Created on 05-22-2015 09:14 AM - edited 09-16-2022 02:30 AM
The Spark Jar Location (HDFS) (spark_jar_hdfs_path) parameter is set to /user/spark/share/lib/spark-assembly.jar
However, the HDFS file /user/spark/share/lib/spark-assembly.jar is NOT there!
The only HDFS folder/file for Spark that exists is /user/spark/applicationHistory
Although I have run via CM to 'Upload Spark Jar' (from drop-down Actions option) successfully (at least that's what CM tells me) when I check the spark HDFS folders/files the jar (spark-assembly.jar) is not there!!!
Created 05-26-2015 06:11 PM
In CM & CDH 5.4 you should unset it and let it use the one that is there on the nodes. Much faster.
Wilfred
Created 05-22-2015 10:17 AM
I don't think that is used anymore in recent CDH; this is not how the assembly is distributed. What problem are you having?
Created 05-22-2015 10:53 AM
Interesting...
Somehow, the Spark Parameter spark_jar_hdfs_path is set to (HDFS) '/user/spark/share/lib/spark-assmbly.jar' value and CM complains about 'Failed parameter validation'!
Should I unset it??
Created 05-22-2015 12:16 PM
If it's set, it probably needs to be an hdfs: path, but I don't think this setting matters in recent CDH.

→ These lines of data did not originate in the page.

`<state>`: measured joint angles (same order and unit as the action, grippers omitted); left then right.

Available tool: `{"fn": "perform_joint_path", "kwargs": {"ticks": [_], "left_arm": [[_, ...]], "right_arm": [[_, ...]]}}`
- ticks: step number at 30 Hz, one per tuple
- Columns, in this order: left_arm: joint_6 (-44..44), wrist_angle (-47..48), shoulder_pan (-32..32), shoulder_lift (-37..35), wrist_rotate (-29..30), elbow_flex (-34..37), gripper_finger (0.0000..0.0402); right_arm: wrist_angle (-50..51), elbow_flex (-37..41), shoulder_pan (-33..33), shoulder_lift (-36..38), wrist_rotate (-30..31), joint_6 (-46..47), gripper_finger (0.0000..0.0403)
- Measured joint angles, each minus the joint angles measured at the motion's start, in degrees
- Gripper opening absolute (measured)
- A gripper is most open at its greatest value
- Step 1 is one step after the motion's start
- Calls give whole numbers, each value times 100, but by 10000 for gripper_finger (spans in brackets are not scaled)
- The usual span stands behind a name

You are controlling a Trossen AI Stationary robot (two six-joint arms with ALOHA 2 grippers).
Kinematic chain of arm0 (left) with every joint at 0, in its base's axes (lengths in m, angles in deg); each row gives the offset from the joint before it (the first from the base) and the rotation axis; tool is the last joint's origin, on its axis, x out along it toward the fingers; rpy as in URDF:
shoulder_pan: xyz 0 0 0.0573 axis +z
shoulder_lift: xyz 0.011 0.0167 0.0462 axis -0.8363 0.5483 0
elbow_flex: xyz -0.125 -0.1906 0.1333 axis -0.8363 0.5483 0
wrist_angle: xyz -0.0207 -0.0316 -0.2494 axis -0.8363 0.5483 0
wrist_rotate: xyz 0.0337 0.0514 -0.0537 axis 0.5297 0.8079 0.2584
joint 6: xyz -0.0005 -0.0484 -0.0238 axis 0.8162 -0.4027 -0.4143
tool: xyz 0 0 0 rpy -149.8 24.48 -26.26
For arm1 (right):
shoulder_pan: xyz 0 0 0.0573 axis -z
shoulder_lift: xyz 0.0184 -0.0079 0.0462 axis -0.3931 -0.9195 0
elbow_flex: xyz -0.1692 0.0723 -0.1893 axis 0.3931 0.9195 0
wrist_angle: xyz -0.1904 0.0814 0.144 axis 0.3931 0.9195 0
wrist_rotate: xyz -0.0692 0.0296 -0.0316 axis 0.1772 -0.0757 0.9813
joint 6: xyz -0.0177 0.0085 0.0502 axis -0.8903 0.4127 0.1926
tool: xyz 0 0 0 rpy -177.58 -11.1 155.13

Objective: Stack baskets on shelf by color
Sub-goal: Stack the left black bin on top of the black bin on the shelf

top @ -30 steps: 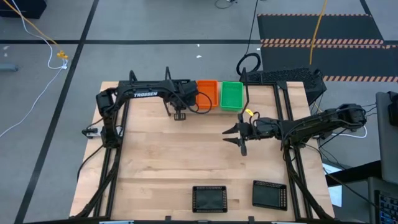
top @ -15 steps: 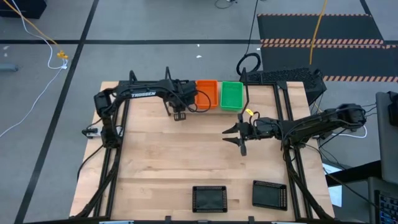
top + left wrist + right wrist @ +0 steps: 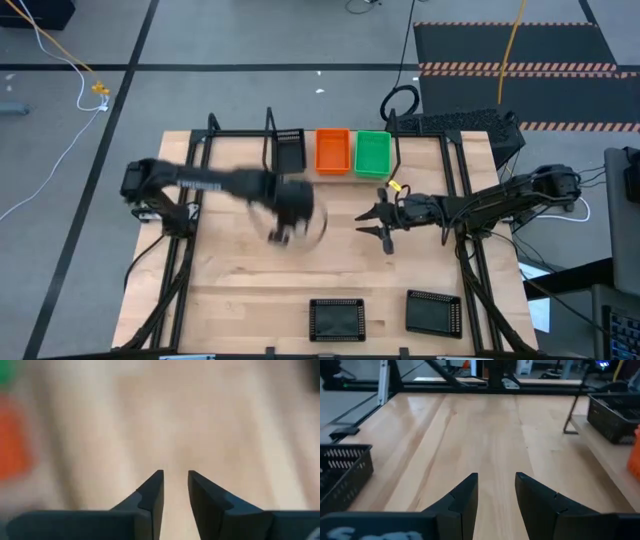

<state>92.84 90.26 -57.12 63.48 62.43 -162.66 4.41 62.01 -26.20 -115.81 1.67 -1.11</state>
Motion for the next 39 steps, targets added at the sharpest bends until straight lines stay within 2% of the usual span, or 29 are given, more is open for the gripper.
{"fn": "perform_joint_path", "kwargs": {"ticks": [6,9,11,16,21,29,33,39], "left_arm": [[1606,-2416,-1889,0,-7,788,75],[2034,-3386,-2409,-10,172,972,74],[2136,-3549,-2613,33,197,1034,74],[2121,-3478,-2822,526,244,1055,74],[2545,-3626,-2991,1079,236,1055,74],[2720,-3662,-3074,1168,501,1053,74],[2984,-3713,-3091,1389,598,1044,75],[3188,-4038,-3130,1795,959,1046,111]], "right_arm": [[-124,-2,-125,-11,-1,-326,123],[-124,-2,-189,-13,3,-322,123],[-144,-2,-229,-11,7,-322,123],[-223,-2,-382,-11,12,-317,123],[-229,-2,-563,-11,17,-81,123],[-399,-2,-758,-11,440,-47,123],[-526,-2,-760,-11,449,-1,123],[-631,-2,-760,-9,449,61,123]]}}
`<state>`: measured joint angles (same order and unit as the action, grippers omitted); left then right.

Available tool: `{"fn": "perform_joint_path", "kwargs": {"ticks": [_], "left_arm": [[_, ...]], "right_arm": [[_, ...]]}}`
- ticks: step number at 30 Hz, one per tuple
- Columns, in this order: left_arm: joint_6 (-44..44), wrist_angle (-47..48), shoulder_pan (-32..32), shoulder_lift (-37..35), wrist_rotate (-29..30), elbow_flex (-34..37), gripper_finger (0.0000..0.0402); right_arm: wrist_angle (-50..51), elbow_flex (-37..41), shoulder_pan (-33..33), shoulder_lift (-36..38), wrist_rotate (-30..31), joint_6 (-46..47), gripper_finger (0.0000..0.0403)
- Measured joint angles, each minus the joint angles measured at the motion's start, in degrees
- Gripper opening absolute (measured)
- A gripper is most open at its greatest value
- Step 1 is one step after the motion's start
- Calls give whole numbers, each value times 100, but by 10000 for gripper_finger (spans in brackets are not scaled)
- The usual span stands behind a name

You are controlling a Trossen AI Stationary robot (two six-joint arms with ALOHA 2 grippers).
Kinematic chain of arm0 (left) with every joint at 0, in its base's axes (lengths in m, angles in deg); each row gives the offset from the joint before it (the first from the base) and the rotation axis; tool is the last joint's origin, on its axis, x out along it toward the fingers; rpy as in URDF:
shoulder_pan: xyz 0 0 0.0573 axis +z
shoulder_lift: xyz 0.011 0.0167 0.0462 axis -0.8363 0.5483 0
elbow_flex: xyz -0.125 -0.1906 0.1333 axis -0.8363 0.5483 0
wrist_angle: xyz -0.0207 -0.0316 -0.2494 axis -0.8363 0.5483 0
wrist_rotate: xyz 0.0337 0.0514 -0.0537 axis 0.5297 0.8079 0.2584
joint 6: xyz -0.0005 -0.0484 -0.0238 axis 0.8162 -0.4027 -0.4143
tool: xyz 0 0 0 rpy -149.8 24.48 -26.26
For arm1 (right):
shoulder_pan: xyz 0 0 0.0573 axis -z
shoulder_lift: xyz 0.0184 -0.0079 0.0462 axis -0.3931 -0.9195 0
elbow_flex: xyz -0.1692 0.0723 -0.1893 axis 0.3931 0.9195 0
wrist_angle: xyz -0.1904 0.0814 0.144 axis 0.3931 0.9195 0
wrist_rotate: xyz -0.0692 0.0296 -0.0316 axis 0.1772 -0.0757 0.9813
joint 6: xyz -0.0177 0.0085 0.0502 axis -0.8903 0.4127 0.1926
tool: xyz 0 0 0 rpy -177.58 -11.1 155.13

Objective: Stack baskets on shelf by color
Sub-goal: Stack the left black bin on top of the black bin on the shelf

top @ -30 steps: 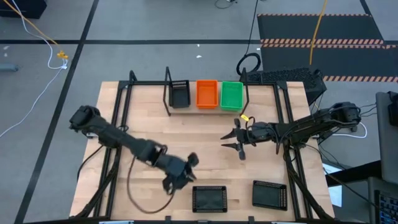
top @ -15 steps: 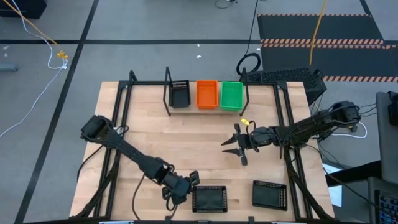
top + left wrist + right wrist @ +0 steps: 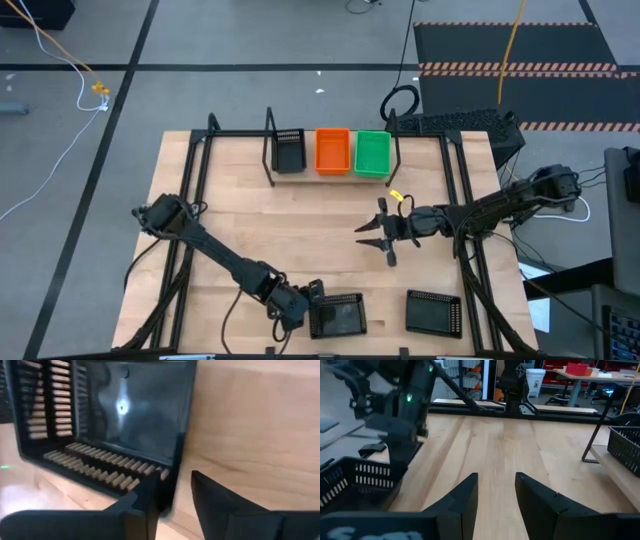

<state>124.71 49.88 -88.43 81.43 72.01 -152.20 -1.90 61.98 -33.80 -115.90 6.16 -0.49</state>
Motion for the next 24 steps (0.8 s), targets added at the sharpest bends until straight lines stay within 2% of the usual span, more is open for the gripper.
{"fn": "perform_joint_path", "kwargs": {"ticks": [4,7,10,15,19,21,24], "left_arm": [[51,-97,4,51,71,5,138],[-211,-170,-2,11,80,1,138],[-990,-211,-7,-106,252,-59,108],[-2330,272,143,-517,324,-196,14],[-3099,570,352,-965,295,-251,5],[-3078,547,421,-1129,163,-255,3],[-2592,593,376,-1235,136,-205,19]], "right_arm": [[-18,0,0,-2,-2,74,123],[-34,0,-44,-2,41,73,123],[-33,0,-121,-2,198,73,123],[-46,0,-192,-2,326,78,123],[-113,2,-190,-2,328,85,123],[-104,0,-190,0,325,78,123],[-58,0,-190,-2,317,76,123]]}}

Created 05-22-2015 12:46 PM
Should I un-set it?
CM keeps complaining...
Created 05-22-2015 01:11 PM
Also, what Spark userid's HDFS folder structure should look like?

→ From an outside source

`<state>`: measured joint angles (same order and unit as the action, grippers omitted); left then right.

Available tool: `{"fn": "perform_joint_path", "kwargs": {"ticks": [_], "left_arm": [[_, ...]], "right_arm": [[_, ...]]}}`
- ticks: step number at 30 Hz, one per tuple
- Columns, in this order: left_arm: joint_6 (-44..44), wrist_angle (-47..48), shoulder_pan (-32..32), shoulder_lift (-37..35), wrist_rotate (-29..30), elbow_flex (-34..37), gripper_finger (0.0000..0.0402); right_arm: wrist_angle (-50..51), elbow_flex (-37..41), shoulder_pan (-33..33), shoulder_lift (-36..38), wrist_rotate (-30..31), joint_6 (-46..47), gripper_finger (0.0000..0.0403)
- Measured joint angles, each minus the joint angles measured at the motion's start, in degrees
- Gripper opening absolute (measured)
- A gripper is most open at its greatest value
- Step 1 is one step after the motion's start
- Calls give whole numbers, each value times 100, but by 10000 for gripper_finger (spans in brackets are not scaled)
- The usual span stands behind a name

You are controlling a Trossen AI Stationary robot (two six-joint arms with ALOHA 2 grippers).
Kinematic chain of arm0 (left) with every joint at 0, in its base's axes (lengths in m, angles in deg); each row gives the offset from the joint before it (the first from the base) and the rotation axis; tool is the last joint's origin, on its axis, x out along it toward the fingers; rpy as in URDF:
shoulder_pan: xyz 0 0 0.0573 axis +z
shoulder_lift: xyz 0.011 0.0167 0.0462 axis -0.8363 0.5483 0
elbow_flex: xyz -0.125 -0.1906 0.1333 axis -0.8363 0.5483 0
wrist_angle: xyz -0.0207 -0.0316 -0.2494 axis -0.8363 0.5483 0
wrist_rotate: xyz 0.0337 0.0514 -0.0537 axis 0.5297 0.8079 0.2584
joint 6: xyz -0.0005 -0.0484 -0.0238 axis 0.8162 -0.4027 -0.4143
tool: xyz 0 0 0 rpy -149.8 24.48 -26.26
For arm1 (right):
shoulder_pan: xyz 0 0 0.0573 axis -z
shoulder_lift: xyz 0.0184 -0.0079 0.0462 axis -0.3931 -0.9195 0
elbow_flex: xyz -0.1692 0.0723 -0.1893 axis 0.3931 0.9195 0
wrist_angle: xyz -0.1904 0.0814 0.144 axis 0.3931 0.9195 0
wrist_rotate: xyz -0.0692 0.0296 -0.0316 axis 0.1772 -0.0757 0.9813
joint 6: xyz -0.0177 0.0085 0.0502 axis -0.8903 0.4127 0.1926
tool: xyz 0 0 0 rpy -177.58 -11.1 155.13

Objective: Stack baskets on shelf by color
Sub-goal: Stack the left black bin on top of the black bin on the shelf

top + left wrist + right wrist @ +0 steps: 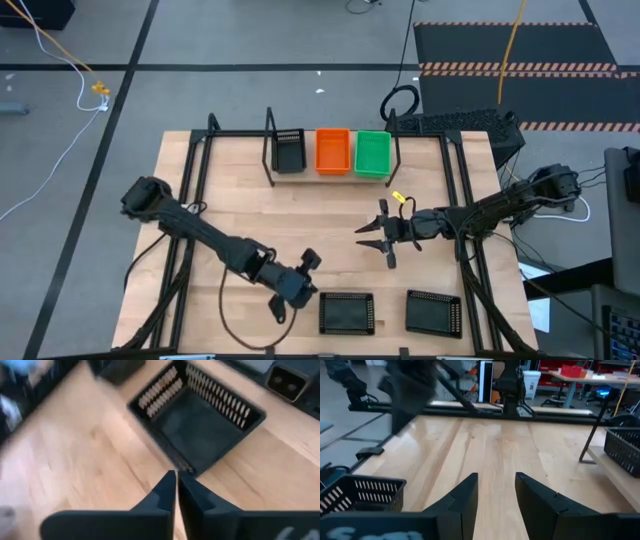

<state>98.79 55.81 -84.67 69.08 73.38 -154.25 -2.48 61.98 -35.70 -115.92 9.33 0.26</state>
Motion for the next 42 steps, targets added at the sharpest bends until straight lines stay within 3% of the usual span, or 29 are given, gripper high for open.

So far I am having only one HDFS folder:
/user/spark/applicationHistory
Created 05-25-2015 06:34 PM
In a recent version (CM/CDH 5.4 as an example) the directory should just look like what you have now. We do not push the assembly separately any more. It uses the assembly installed on the nodes, by default, that is faster than using the one from HDFS.The setting is still there to allow custom assemblies to be used.
The setting should be entered without the HDFS in front and the path will be pushed out with HDFS in front (CM will handle that for you). Which version of CDH and CM are you using?
Wilfred
Created 05-26-2015 12:28 PM
I have upgraded both CM & CDH to 5.4 release.
Created 05-26-2015 06:11 PM
In CM & CDH 5.4 you should unset it and let it use the one that is there on the nodes. Much faster.
Wilfred